After finding the line with "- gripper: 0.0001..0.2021" in the data below, set down exactly each line through the one with "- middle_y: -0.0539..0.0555", inclusive, and stop there.
'''
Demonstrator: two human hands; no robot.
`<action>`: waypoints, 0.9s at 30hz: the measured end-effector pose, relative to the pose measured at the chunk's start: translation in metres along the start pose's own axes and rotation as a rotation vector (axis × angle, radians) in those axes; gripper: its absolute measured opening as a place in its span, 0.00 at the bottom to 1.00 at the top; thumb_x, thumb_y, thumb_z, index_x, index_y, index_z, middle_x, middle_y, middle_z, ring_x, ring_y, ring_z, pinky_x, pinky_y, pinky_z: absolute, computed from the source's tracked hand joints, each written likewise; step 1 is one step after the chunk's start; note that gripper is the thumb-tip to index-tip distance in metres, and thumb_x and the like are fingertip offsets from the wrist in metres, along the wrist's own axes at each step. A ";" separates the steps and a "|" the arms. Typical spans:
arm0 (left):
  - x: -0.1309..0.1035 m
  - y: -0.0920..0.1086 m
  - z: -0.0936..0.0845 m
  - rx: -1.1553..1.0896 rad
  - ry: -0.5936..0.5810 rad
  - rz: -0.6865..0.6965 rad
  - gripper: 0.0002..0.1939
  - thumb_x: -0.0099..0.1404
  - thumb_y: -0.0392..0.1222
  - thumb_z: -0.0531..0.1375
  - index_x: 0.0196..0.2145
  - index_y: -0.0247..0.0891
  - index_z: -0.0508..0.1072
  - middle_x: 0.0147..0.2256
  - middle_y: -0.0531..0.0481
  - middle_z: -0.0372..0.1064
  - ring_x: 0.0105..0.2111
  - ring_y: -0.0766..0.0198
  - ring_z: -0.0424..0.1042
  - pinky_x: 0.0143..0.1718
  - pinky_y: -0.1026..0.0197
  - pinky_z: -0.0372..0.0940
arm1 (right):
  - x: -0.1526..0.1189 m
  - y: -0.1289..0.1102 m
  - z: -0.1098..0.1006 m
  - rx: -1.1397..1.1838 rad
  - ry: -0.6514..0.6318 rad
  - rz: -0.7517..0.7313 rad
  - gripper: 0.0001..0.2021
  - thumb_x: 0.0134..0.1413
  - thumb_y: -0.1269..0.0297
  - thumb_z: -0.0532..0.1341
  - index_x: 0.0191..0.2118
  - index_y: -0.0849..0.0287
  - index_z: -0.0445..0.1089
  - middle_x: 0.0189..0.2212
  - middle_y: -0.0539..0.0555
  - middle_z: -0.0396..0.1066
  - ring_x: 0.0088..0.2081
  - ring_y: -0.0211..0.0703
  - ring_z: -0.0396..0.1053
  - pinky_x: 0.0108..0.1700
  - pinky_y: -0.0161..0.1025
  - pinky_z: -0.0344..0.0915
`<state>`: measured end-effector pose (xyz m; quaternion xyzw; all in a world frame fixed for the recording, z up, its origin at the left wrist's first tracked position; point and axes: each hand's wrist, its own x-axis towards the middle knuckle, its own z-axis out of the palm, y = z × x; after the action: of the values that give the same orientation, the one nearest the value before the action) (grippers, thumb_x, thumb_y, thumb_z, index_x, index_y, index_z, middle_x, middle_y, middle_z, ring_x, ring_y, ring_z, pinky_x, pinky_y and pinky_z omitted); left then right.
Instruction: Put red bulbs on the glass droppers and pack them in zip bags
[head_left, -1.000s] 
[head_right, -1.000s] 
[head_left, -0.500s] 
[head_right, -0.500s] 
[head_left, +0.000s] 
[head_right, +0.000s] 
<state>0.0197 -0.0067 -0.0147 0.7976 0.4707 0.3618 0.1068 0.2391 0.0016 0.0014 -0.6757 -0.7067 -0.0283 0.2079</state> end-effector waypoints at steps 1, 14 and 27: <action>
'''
TASK OUTPUT
  - gripper: 0.0001..0.2021
  - thumb_x: 0.0134..0.1413
  - thumb_y: -0.1269..0.0297
  - thumb_z: -0.0532..0.1341
  - index_x: 0.0191..0.2118
  - index_y: -0.0849..0.0287
  - index_z: -0.0445..0.1089
  - middle_x: 0.0189..0.2212
  - middle_y: -0.0539..0.0555

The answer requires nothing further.